P2X7 pre-synaptic receptors in adult rat cerebrocortical nerve terminals: a role in ATP-induced glutamate release
Article first published online: 28 FEB 2008
© 2008 The Authors. Journal Compilation © 2008 International Society for Neurochemistry
Journal of Neurochemistry
Volume 105, Issue 6, pages 2330–2342, June 2008
How to Cite
Marcoli, M., Cervetto, C., Paluzzi, P., Guarnieri, S., Alloisio, S., Thellung, S., Nobile, M. and Maura, G. (2008), P2X7 pre-synaptic receptors in adult rat cerebrocortical nerve terminals: a role in ATP-induced glutamate release. Journal of Neurochemistry, 105: 2330–2342. doi: 10.1111/j.1471-4159.2008.05322.x
- Issue published online: 28 FEB 2008
- Article first published online: 28 FEB 2008
- Received December 28, 2007; revised manuscript received February 13, 2008; accepted February 19, 2008.

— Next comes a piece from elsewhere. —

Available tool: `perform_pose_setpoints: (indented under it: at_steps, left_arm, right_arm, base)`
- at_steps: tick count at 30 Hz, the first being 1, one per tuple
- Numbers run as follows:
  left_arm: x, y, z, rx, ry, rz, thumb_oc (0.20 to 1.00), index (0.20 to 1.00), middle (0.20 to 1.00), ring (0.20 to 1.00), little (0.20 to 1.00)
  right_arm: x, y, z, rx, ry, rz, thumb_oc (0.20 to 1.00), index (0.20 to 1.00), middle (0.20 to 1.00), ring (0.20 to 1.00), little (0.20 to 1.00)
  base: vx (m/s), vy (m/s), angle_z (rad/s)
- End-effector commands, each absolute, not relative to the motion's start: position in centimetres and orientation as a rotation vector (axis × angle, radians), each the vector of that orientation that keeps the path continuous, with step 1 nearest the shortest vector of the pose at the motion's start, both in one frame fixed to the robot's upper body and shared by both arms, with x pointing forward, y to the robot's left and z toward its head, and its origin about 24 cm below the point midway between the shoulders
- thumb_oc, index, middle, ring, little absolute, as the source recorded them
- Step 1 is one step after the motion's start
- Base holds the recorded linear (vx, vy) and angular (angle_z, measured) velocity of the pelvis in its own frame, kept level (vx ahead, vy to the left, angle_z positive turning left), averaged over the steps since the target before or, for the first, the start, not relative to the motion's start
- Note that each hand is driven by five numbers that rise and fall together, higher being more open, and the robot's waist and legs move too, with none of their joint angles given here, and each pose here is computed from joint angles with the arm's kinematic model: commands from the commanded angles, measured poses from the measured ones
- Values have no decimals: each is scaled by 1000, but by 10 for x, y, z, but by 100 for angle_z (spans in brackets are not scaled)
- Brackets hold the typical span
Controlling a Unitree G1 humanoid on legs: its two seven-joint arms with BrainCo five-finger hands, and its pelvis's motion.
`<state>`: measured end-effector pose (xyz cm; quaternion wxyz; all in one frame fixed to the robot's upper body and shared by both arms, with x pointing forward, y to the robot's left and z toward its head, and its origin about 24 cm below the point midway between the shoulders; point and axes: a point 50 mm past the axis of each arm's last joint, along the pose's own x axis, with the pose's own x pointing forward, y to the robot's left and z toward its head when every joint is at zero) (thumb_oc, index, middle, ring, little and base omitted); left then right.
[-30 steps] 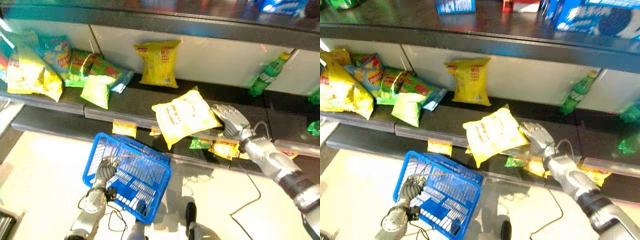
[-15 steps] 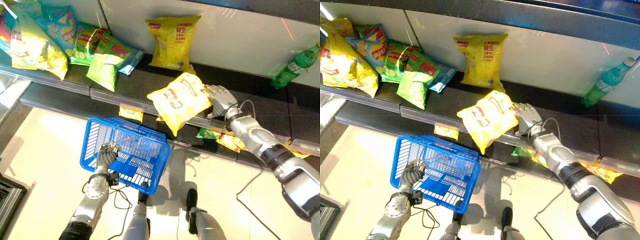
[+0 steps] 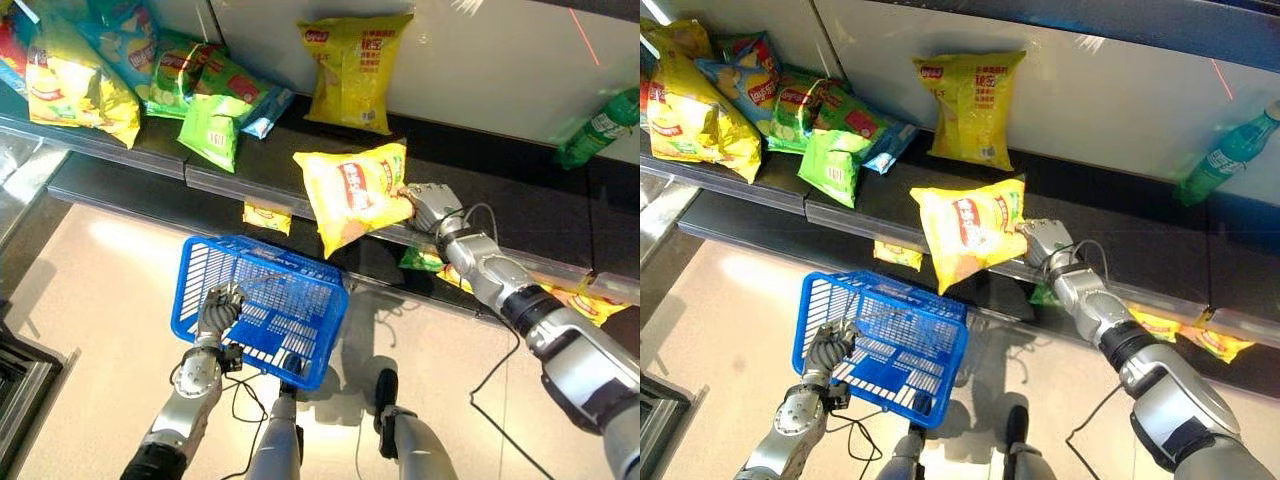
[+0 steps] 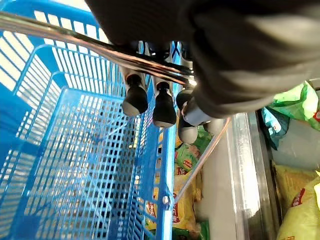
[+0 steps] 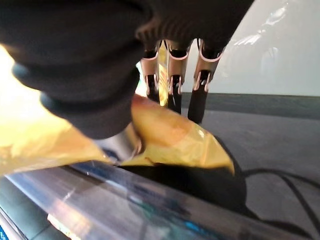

- cerebrocortical synaptosomes;
- glutamate release;
- human embryonic kidney 293 cells;
- P2X7 receptors
Although growing evidence suggests that extracellular ATP might play roles in the control of astrocyte/neuron crosstalk in the CNS by acting on P2X7 receptors, it is still unclear whether neuronal functions can be attributed to P2X7 receptors. In the present paper, we investigate the location, pharmacological profile, and function of P2X7 receptors on cerebrocortical nerve terminals freshly prepared from adult rats, by measuring glutamate release and calcium accumulation. The preparation chosen (purified synaptosomes) ensures negligible contamination of non-neuronal cells and allows exposure of ‘nude’ release-regulating pre-synaptic receptors. To confirm the results obtained, we also carried out specific experiments on human embryonic kidney 293 cells which had been stably transfected with rat P2X7 receptors. Together, our findings suggest that (i) P2X7 receptors are present in a subpopulation of adult rat cerebrocortical nerve terminals; (ii) P2X7 receptors are localized on glutamatergic nerve terminals; (iii) P2X7 receptors play a significant role in ATP-evoked glutamate efflux, which involves Ca2+-dependent vesicular release; and (iv) the P2X7 receptor itself constitutes a significant Ca2+-independent mode of exit for glutamate.